The Phase 3 LIMT-2 study will evaluate the safety and efficacy of Peginterferon Lambda treatment for 48 weeks with 24 weeks follow-up compared to no treatment for 12 weeks in patients chronically infected with HDV. The primary analysis will compare the proportion of patients with HDV RNA \< LLOQ at the 24-week post-treatment visit in the Peginterferon Lambda treatment group vs the proportion of patients with HDV RNA \< LLOQ at the Week 12 visit in the no-treatment comparator group.

Detailed Description

This is a randomized, open-label, parallel arm study that will allocate patients (2:1) with chronic HDV infection to one of two treatment groups: Peginterferon Lambda 180 mcg QW for 48 weeks with 24 weeks follow-up (Arm 1, n=100), or no treatment for 12 weeks followed by Peginterferon Lambda treatment for 48 weeks with 24 weeks of follow-up (Arm 2, n=50). All patients will receive concomitant therapy with a potent 2nd generation anti-HBV nucleos(t)ide analogue (NUC) throughout the study duration.

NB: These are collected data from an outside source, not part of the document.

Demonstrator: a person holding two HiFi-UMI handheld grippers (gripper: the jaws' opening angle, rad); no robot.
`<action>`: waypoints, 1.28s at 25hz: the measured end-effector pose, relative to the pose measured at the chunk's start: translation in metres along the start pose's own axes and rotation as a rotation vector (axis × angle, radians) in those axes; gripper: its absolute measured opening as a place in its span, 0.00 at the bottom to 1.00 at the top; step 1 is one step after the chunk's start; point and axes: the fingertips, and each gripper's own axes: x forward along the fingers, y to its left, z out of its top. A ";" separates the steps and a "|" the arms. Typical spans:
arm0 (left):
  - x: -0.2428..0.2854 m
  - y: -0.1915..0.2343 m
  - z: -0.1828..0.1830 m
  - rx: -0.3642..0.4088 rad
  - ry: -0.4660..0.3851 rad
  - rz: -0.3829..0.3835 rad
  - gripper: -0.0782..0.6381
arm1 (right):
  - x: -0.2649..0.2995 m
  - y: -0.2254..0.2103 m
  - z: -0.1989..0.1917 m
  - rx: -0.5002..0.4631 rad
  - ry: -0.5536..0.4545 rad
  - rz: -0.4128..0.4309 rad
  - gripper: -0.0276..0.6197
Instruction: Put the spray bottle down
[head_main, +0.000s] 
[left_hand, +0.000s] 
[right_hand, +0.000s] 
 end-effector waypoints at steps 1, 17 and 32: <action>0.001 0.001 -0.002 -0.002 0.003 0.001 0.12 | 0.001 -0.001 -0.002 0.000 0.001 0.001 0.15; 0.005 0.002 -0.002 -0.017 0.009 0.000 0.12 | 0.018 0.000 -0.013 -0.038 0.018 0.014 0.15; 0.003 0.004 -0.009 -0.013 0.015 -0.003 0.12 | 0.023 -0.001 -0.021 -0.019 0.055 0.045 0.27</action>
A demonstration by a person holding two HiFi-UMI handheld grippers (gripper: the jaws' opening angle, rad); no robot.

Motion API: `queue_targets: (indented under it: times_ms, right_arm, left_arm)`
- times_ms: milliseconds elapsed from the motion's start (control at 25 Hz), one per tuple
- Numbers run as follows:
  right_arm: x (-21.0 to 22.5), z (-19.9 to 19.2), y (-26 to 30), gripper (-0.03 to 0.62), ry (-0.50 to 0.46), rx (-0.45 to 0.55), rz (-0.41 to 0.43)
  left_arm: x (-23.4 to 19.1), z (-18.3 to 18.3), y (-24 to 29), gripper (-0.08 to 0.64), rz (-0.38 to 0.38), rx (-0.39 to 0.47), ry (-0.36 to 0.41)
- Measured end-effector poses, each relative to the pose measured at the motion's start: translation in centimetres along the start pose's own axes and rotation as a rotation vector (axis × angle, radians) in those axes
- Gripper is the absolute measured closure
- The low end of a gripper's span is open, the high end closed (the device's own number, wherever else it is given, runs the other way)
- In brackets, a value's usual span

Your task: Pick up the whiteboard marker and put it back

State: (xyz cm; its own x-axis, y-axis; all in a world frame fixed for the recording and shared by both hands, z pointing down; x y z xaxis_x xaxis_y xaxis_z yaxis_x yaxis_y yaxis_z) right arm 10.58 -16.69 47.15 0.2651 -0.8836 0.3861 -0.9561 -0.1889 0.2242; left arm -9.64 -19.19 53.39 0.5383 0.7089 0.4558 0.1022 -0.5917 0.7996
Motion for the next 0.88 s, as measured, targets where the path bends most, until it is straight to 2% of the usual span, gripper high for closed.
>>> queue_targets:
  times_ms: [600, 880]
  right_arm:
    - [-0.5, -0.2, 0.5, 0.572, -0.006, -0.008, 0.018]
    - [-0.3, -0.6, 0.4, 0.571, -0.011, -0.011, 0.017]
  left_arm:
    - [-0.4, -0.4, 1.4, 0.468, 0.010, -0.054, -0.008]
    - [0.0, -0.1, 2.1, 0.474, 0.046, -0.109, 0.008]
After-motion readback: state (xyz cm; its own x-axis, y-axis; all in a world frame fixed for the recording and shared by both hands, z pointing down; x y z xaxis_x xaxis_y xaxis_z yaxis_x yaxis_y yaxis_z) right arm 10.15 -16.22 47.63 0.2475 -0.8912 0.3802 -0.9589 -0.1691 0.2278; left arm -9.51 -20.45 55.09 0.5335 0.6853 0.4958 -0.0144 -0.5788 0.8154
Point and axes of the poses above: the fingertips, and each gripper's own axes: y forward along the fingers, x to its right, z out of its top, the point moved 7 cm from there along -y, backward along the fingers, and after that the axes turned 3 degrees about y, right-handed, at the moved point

Data collected during Peginterferon Lambda treatment in Arm 2 will not be included in the primary analysis. The primary purpose of Arm 2 is to provide benchmark data in a parallel reference group for the expected rate of HDV RNA suppression among patients with chronic HDV infection who receive 12 weeks of anti-HBV NUC therapy alone.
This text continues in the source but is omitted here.